From the results of FIGS. 6 and 7, the Brillouin measurement coefficient α _B , the Rayleigh measurement coefficient α _R , and the common coefficient β ′ are derived. An approximate line R1 indicating the correlation between the reference Brillouin frequency shift amount per unit pressure and the reciprocal of the bulk modulus K shown in FIG. 6 is the following equation (9), and the reference Rayleigh frequency shift per unit pressure shown in FIG. The approximate line R2 indicating the correlation between the quantity and the reciprocal of the bulk modulus K can be expressed as a linear function in the following equation (10).

y = −9.719x−0.475 (9)
y = 31.606x−0.205 (10)
The Brillouin measurement coefficient α _B is the intercept of the equation (9) = − 0.475, and the Rayleigh measurement coefficient α _R is the intercept of the equation (9) = − 0.205. The common coefficient β ′ is obtained by dividing the slope of the above equation (10) = − 9.719 by the distortion sensitivity coefficient C ₁₁ (= 0.0507 MHz / με) of the Brillouin measurement, and the slope of the above equation (10) = 31.606 is divided by the distortion sensitivity coefficient C ₂₁ (= 0.155 GHz / με) of Rayleigh measurement. When calculated,
Brillouin measurement common coefficient β ′ = 0.192 × 10 ⁶ ,
Rayleigh measurement common coefficient β ′ = 0.204 × 10 ⁶ ,
It becomes. Note that “10 ⁶ ” of the common coefficient β ′ is a multiplier for unit matching, and can be treated as “0.2” in both cases.

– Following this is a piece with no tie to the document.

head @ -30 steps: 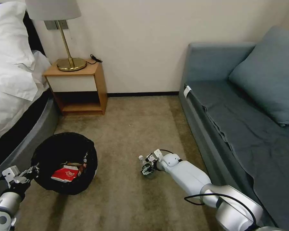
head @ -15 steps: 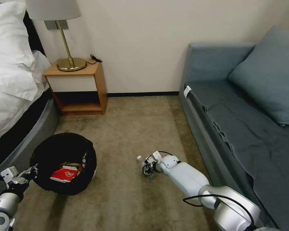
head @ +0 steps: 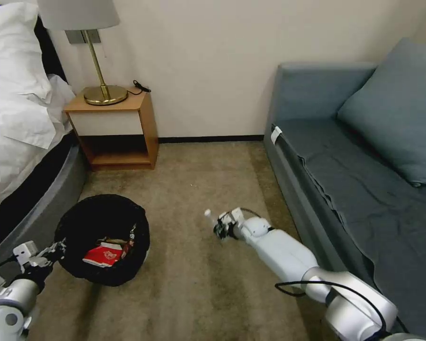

  The common coefficient β ′ is a ratio of strain that the measurement optical fiber 2 senses from the reference member 1. According to the above calculation example, the measurement optical fiber 2 senses 20% of the volume strain of the reference member 1. The volume strain e is represented by the sum of three strains of the x-axis, y-axis, and z-axis (e = εx + εy + εz). On the other hand, quartz glass-based optical fibers respond only to strain in the direction along the longitudinal direction. Therefore, if the reference member 1 is an isotropic material and the measurement optical fiber 2 is also deformed isotropically, theoretically, 1/3 of the volume strain e of the reference member 1 is reduced to the measurement optical fiber 2. Should be perceived (β ′ = 0.333). However, according to the experiments by the present inventors, it has been found that the ratio of the perceived distortion is 1/5 instead of 1/3, and is almost the same in both Brillouin measurement and Rayleigh measurement. These factors have yet to be determined.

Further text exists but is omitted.